** EXERCISE DESCRIPTION **
There is one span to output from the data below: the lines starting at the line with "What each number" and ending at the line with "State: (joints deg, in". Output it exactly, ends included, nothing more.

+++ EXCERPTED RECORDS

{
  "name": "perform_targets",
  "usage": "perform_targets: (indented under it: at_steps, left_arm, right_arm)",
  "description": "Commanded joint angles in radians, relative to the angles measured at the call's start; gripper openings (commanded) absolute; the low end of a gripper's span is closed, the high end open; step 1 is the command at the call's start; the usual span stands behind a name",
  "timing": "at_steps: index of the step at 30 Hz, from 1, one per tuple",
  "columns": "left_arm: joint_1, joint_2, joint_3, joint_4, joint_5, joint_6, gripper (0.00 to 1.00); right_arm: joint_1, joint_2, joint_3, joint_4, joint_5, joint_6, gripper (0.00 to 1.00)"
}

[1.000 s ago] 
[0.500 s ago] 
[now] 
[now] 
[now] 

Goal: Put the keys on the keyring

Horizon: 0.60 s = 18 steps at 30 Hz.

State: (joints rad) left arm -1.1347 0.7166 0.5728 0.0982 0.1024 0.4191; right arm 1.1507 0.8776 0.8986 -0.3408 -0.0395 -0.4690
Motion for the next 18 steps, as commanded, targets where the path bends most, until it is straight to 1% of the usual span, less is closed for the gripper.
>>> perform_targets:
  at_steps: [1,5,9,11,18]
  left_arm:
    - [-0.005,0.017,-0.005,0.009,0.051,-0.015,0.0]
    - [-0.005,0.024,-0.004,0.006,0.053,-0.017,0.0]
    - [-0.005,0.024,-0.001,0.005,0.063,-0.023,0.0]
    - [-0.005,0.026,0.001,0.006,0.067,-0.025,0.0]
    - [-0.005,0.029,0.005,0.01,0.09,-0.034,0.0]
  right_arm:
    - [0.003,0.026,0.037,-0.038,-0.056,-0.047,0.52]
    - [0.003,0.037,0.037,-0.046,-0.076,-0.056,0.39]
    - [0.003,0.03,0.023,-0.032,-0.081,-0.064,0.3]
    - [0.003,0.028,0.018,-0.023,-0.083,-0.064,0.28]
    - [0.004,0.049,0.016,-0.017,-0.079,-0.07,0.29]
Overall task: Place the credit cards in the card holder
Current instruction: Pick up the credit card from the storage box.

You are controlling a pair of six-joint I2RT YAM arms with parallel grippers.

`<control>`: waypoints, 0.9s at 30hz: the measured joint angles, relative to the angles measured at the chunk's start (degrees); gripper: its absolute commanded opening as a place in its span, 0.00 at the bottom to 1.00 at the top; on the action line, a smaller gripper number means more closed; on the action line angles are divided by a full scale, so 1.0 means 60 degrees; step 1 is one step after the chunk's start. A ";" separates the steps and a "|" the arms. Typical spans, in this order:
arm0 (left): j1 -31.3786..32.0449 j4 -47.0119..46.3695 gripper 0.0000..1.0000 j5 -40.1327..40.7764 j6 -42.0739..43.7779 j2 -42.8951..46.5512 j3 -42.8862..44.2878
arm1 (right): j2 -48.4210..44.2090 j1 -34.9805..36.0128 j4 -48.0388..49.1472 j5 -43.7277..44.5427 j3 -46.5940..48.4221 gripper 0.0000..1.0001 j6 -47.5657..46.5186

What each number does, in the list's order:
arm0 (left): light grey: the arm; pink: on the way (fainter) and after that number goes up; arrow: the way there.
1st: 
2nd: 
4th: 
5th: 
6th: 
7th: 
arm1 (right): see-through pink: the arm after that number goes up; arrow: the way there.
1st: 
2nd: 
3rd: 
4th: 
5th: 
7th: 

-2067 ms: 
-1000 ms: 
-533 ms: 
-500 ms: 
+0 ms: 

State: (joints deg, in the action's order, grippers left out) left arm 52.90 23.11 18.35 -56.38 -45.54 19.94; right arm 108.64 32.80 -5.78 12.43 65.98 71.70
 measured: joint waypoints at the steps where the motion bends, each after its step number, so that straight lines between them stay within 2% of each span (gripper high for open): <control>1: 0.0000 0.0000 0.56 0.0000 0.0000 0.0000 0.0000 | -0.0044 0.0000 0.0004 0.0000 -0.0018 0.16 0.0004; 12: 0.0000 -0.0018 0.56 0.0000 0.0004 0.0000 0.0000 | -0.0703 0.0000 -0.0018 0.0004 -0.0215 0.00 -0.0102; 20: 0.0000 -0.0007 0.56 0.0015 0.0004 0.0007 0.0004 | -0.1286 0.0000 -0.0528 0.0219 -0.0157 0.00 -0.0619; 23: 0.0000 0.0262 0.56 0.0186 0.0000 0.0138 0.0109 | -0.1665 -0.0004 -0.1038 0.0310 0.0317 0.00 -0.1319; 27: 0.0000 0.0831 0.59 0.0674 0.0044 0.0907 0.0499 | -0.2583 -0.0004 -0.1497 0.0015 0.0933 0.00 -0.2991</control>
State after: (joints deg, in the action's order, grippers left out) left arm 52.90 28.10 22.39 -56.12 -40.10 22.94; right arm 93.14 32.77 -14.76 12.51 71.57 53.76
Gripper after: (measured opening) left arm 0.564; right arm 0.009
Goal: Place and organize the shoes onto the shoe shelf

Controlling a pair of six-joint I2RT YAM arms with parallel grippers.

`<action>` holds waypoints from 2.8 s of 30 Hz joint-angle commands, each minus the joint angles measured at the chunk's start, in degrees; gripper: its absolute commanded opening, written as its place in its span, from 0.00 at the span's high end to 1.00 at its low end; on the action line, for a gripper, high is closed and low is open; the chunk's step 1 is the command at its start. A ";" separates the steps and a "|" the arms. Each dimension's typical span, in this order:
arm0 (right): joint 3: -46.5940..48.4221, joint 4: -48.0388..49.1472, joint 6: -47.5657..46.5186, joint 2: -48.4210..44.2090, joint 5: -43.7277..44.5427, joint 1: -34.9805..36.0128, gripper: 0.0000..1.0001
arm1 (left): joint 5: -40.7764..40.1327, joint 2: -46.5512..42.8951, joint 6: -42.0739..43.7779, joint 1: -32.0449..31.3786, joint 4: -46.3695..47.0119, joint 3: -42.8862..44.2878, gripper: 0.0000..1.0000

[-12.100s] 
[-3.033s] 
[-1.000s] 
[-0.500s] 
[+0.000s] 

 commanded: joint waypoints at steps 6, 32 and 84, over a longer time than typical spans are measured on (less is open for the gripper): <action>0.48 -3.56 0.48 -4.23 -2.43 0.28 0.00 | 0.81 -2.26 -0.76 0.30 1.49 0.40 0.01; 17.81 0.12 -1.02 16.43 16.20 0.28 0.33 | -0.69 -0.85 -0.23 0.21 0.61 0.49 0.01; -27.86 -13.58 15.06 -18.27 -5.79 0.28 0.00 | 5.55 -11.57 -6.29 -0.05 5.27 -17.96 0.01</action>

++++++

** RESULT **
What each number does, in the list's order:
arm0 (left): light grey: the arm; pink: on the way (fainter) and after that number goes up; arrow: the way there.
1st: 
2nd: 
4th: 
5th: 
6th: 
7th: 
arm1 (right): see-through pink: the arm after that number goes up; arrow: the way there.
1st: 
2nd: 
3rd: 
4th: 
5th: 
7th: 

-2067 ms: 
-1000 ms: 
-533 ms: 
-500 ms: 
+0 ms: 

State: (joints deg, in the action's order, grippers left out) left arm 52.90 23.11 18.35 -56.38 -45.54 19.94; right arm 108.64 32.80 -5.78 12.43 65.98 71.70

Nothing further is needed for the exercise.